Prompt> Transcribe only the lines of the listing below from the one holding "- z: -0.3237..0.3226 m" through the one holding "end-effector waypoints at", inclusive, without any change.

Supplied material>
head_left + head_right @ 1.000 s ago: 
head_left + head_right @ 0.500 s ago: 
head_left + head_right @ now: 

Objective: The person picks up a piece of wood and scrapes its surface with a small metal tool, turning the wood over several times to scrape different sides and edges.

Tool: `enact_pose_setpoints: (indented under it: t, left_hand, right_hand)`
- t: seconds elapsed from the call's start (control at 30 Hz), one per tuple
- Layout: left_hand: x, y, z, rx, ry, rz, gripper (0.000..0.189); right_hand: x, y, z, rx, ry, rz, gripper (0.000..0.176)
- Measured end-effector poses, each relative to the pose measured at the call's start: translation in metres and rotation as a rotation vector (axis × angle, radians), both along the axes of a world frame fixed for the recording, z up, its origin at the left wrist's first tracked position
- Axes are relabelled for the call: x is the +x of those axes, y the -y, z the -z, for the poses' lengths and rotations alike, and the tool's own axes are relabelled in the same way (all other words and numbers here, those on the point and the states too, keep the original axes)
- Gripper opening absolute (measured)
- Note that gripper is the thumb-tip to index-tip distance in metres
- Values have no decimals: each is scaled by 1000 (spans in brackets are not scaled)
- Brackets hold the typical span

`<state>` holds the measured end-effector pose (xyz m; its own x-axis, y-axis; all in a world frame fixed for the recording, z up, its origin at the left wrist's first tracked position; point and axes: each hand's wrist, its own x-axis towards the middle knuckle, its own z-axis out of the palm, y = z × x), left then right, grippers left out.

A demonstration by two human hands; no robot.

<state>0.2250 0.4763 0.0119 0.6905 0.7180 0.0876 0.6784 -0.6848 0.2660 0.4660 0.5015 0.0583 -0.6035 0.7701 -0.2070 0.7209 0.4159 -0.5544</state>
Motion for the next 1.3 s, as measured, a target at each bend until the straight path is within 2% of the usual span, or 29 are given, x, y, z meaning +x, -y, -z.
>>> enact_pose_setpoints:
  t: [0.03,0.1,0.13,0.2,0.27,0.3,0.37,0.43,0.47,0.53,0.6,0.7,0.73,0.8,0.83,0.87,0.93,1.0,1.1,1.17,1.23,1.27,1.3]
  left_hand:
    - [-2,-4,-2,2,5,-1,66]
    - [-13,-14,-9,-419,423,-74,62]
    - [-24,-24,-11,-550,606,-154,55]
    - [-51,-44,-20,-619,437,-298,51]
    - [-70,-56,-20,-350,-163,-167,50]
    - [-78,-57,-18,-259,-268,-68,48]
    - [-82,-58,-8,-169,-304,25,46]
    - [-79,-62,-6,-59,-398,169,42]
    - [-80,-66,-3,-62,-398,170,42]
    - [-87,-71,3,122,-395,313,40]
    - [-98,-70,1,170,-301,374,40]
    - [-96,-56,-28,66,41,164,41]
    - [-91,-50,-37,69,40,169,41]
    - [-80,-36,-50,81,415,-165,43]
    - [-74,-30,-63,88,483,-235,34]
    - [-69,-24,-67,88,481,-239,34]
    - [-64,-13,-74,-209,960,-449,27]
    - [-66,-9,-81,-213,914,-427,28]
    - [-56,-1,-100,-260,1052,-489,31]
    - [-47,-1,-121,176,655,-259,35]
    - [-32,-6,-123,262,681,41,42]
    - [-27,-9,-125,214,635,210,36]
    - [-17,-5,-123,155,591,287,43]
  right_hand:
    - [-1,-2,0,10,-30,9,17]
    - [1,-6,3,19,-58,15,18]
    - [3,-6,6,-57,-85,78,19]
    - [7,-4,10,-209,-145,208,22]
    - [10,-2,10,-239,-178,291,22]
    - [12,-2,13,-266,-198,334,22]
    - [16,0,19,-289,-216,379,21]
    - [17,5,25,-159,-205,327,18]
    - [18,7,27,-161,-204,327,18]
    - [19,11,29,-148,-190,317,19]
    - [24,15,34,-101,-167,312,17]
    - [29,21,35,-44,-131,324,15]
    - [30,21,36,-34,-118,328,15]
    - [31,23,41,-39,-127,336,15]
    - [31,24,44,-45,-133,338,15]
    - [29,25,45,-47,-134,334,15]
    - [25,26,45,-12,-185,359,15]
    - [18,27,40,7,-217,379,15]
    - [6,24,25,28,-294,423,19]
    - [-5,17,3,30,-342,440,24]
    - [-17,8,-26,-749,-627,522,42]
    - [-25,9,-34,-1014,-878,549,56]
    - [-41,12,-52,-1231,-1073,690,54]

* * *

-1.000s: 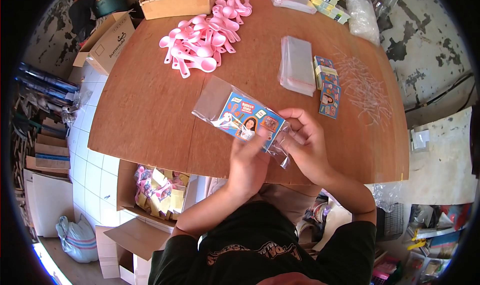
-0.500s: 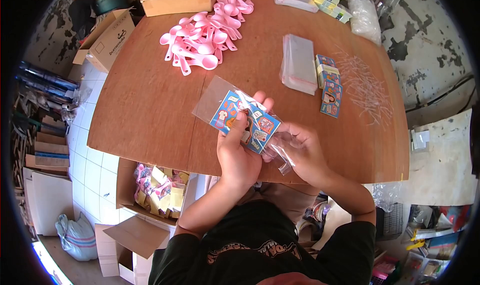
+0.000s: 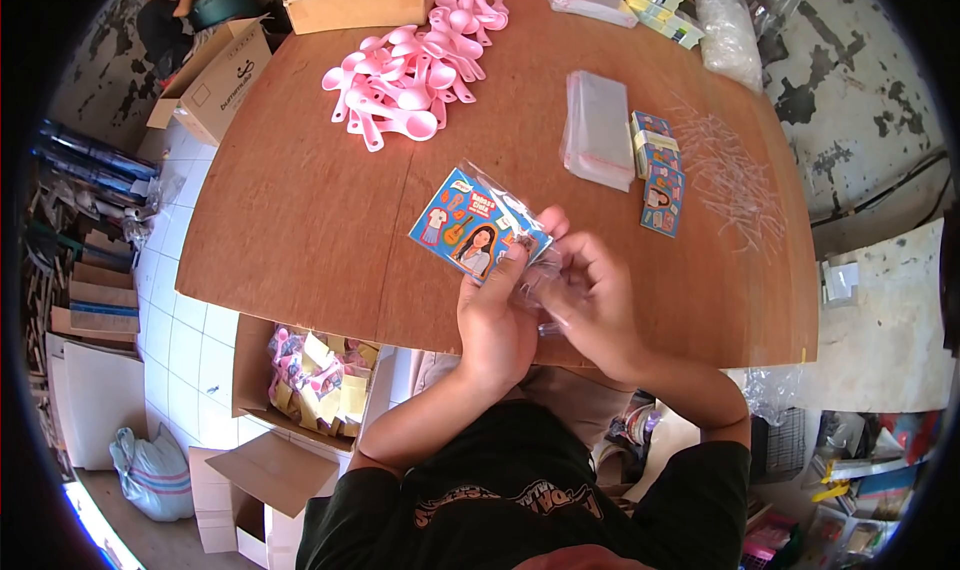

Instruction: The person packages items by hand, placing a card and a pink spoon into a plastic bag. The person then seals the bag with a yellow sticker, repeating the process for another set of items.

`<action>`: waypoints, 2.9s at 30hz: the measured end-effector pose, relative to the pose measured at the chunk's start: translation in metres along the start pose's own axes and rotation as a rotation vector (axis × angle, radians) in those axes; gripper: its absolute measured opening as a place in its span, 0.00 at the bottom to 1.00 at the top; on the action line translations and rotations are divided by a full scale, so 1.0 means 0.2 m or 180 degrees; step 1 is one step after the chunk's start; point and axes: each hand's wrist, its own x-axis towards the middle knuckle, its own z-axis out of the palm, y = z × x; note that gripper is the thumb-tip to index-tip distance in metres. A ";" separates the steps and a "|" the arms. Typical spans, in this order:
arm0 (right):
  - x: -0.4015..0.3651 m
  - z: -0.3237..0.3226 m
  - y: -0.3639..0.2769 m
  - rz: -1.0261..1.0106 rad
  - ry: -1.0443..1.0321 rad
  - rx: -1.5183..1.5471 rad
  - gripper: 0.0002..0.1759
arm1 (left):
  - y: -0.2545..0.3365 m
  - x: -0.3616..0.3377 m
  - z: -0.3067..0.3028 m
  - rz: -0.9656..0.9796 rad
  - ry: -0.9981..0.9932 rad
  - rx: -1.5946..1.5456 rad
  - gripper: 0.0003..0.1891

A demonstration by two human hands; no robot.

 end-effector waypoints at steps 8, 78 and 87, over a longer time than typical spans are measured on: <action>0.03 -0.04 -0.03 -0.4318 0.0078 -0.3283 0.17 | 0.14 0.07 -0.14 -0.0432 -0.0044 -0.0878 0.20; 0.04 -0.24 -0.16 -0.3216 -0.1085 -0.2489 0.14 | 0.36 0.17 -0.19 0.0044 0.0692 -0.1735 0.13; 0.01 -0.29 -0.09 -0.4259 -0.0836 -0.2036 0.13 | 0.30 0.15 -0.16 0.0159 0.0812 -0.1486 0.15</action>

Answer section>
  - z: -0.3237..0.3226 m
  - y: -0.3639..0.2769 m
  - rz: -1.0261..1.0106 rad
  - ry: -1.0443..1.0321 rad
  - rx: -1.5183..1.5471 rad
  - gripper: 0.0002..0.1759
arm1 (left):
  - y: -0.2545..0.3365 m
  - x: -0.3616..0.3377 m
  - z: -0.3067..0.3028 m
  - rz: -0.9656..0.9796 rad
  - ry: -0.9981..0.9932 rad
  - rx: -1.5946..1.5456 rad
  - gripper: 0.0003..0.1891

A demonstration by two human hands; no robot.

 end-effector waypoints at steps 8, 78 and 87, over a longer time than typical spans are measured on: <action>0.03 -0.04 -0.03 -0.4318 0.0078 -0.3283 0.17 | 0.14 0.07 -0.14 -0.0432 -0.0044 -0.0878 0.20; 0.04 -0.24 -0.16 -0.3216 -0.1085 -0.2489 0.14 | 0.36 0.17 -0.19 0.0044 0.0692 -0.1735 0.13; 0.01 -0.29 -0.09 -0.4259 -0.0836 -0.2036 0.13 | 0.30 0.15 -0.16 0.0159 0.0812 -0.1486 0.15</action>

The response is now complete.